Task item: In the data below, work out how many lines include the string "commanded". Only the number should be given.

--------

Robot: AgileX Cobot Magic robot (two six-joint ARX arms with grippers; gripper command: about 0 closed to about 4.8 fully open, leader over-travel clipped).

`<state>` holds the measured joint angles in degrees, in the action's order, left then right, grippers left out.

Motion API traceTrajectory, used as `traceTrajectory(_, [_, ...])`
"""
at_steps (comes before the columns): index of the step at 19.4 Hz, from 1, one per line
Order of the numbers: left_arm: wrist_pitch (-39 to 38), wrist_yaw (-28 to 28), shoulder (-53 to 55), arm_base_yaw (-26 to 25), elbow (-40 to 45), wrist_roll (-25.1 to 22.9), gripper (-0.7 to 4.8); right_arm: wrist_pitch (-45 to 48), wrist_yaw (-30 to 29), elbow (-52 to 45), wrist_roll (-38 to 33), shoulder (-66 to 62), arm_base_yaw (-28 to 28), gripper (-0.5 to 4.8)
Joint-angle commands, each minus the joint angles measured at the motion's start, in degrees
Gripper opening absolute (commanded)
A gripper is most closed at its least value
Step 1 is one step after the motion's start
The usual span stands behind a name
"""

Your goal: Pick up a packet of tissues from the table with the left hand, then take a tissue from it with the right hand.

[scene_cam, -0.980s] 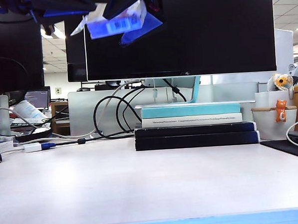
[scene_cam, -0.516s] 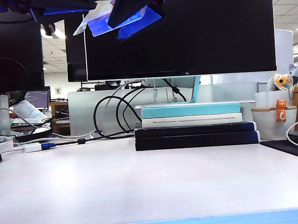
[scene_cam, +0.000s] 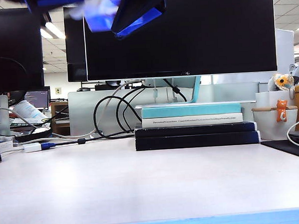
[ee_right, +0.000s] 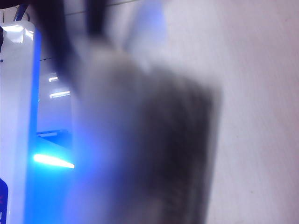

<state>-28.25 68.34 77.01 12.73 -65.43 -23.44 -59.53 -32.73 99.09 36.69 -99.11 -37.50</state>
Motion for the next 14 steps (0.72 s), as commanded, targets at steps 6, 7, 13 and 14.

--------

Written answer: 2